To use a phrase popularised by the lower reaches of the Internet the US government were colossally butthurt by WikiLeaks and their immediate and ongoing reaction has been to go on the offensive. The common croon in defending mass surveillance is that a person will only make something secret if they have something to hide — but of course the same applies to our governments and the more they protested and called for the arrest and trial of Julian Assange, the more it became apparent that they had plenty they wished to hide.

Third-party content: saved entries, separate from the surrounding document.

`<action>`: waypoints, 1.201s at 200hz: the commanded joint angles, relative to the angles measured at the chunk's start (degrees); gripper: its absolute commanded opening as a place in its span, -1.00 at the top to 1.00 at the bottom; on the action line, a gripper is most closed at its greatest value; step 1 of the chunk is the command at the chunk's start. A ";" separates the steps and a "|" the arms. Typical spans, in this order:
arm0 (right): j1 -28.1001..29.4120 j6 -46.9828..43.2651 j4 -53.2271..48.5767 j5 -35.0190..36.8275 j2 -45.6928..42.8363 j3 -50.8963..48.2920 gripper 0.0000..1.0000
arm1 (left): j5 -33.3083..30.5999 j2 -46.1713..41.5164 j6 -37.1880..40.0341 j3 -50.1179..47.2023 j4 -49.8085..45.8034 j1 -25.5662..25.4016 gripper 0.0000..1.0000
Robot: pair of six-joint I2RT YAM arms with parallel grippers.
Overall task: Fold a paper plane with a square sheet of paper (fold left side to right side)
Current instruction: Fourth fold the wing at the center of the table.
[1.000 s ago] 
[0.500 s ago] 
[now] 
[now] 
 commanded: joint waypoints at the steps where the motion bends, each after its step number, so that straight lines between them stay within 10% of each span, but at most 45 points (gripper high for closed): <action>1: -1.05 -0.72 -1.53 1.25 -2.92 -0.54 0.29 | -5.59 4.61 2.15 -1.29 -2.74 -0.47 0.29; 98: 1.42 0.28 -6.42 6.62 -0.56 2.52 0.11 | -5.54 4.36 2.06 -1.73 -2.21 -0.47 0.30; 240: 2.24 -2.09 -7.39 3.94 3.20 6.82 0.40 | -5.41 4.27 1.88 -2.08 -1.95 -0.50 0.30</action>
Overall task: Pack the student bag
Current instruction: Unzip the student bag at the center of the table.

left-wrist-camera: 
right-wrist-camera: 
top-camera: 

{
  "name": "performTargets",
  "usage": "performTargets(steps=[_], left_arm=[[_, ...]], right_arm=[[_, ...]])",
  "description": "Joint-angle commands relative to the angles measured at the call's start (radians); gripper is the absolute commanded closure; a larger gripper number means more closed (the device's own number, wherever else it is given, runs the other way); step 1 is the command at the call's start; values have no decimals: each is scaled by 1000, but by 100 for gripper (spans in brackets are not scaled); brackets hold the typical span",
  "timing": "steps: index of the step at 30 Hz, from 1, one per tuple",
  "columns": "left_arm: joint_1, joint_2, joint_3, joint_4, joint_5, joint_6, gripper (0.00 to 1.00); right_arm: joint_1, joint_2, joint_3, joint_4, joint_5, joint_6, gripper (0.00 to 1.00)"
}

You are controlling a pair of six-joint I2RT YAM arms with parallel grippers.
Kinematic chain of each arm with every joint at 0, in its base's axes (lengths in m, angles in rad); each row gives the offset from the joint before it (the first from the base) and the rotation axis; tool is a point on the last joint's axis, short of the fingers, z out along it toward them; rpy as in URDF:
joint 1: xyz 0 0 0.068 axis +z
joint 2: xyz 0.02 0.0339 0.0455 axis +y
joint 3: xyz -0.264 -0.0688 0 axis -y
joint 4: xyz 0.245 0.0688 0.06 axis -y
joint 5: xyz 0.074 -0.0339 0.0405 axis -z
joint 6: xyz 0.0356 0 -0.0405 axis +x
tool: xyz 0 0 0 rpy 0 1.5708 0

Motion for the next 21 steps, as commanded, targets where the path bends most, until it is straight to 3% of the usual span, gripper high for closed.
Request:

The secrets that emerged from the WikiLeaks releases on the US government were on the whole banal, but within them there were confidences that would still shame even the most obdurate and iron-handed tyrants. These included details of torture practises — still very much denied by the US administration despite obvious evidence to the contrary — and other illegal acts, such as the practise of so-called ‘double-clicking’, a phrase which refers to the killing the wounded on a battlefield, an action which is against the Geneva Convention. For his role in highlighting such stratagems, it is not surprising how many US public officials have called for Julian Assange’s execution. In the months following the release of the Iraq War Logs a long line of would-be media executioners stepped up to denounce Assange. This included television and radio host Glenn Beck — political commentator and host Bill O’Reilly — entertainer and radio host Rush Limbaugh — and Eric Bolling of Fox News who called for Assange to be hanged in public.

Political and media anger has clearly been widespread, especially in the USA, but what does the government and their co-opted media wish to prosecute Julian Assange for? Assange was certainly not the thief of the information he published and as a publisher he had First Amendment freedom to release what he did, as do the hundreds of other news organisations that have subsequently reported on and disclosed material from WikiLeaks. The logical consequence of any Assange inquisition would therefore be a virtual news shutdown that would have to take place if the publishing of this information was deemed to be illegal. Although the idea of blacking out the news is too madly exorbitant to be of practical use, it now remains the only way our governments could ensure that their secrets remain classified and unseen.